* Problem statement
When you reach the line that contains "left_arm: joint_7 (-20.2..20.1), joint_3" in the data below, start reproducing lines exactly, and stop after the line that contains "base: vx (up".
═══ Data segment
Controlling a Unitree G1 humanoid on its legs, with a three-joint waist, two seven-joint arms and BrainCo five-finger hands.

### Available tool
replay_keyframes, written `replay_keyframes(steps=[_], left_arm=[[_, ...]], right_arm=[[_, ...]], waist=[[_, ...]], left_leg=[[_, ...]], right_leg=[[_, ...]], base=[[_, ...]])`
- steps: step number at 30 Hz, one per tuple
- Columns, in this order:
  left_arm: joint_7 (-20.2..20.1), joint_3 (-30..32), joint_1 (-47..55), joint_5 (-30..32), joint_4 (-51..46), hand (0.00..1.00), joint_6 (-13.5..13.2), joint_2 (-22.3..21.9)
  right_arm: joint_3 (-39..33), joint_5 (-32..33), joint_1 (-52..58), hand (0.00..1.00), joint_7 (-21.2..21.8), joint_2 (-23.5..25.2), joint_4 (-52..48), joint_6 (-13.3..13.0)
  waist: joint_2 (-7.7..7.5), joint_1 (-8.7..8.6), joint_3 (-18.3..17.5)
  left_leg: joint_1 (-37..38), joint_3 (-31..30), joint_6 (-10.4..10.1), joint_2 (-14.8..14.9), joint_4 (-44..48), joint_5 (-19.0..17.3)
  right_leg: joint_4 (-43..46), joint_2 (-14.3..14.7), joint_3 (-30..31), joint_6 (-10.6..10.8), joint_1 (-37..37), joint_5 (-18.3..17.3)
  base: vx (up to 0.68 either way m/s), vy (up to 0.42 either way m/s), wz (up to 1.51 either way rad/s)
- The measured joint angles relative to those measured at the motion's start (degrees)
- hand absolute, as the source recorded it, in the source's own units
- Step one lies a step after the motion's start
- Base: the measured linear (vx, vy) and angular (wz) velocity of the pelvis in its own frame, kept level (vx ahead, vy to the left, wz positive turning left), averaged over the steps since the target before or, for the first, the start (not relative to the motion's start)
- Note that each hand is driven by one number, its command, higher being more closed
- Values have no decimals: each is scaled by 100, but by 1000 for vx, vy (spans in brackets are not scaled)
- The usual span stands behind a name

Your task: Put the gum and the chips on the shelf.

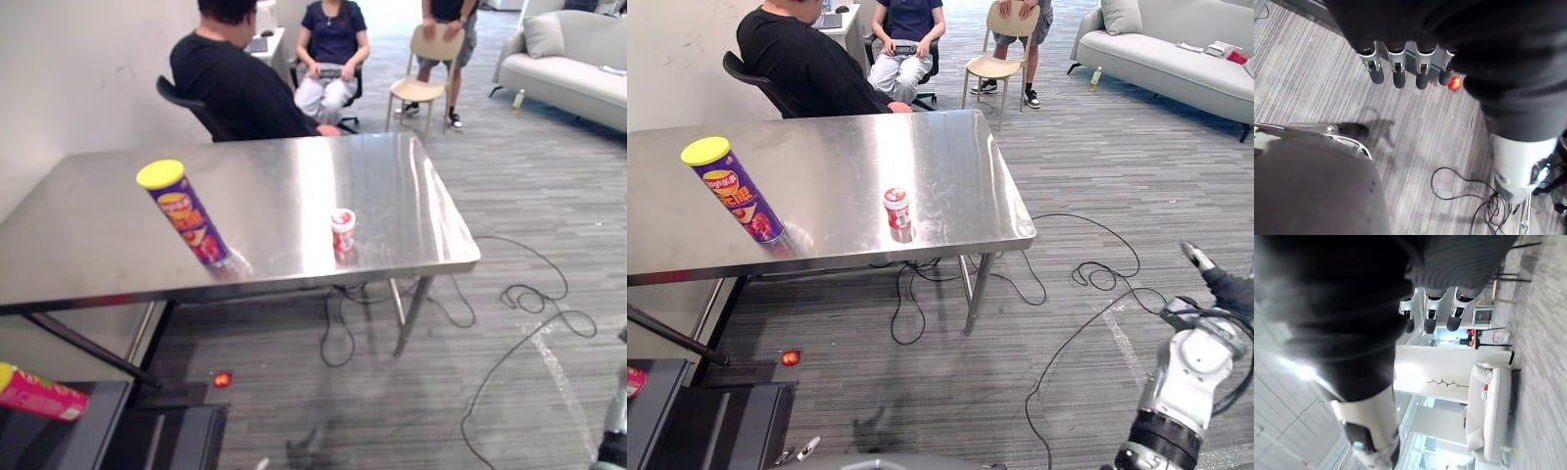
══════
* Answer space
  left_arm: joint_7 (-20.2..20.1), joint_3 (-30..32), joint_1 (-47..55), joint_5 (-30..32), joint_4 (-51..46), hand (0.00..1.00), joint_6 (-13.5..13.2), joint_2 (-22.3..21.9)
  right_arm: joint_3 (-39..33), joint_5 (-32..33), joint_1 (-52..58), hand (0.00..1.00), joint_7 (-21.2..21.8), joint_2 (-23.5..25.2), joint_4 (-52..48), joint_6 (-13.3..13.0)
  waist: joint_2 (-7.7..7.5), joint_1 (-8.7..8.6), joint_3 (-18.3..17.5)
  left_leg: joint_1 (-37..38), joint_3 (-31..30), joint_6 (-10.4..10.1), joint_2 (-14.8..14.9), joint_4 (-44..48), joint_5 (-19.0..17.3)
  right_leg: joint_4 (-43..46), joint_2 (-14.3..14.7), joint_3 (-30..31), joint_6 (-10.6..10.8), joint_1 (-37..37), joint_5 (-18.3..17.3)
  base: vx (up to 0.68 either way m/s), vy (up to 0.42 either way m/s), wz (up to 1.51 either way rad/s)

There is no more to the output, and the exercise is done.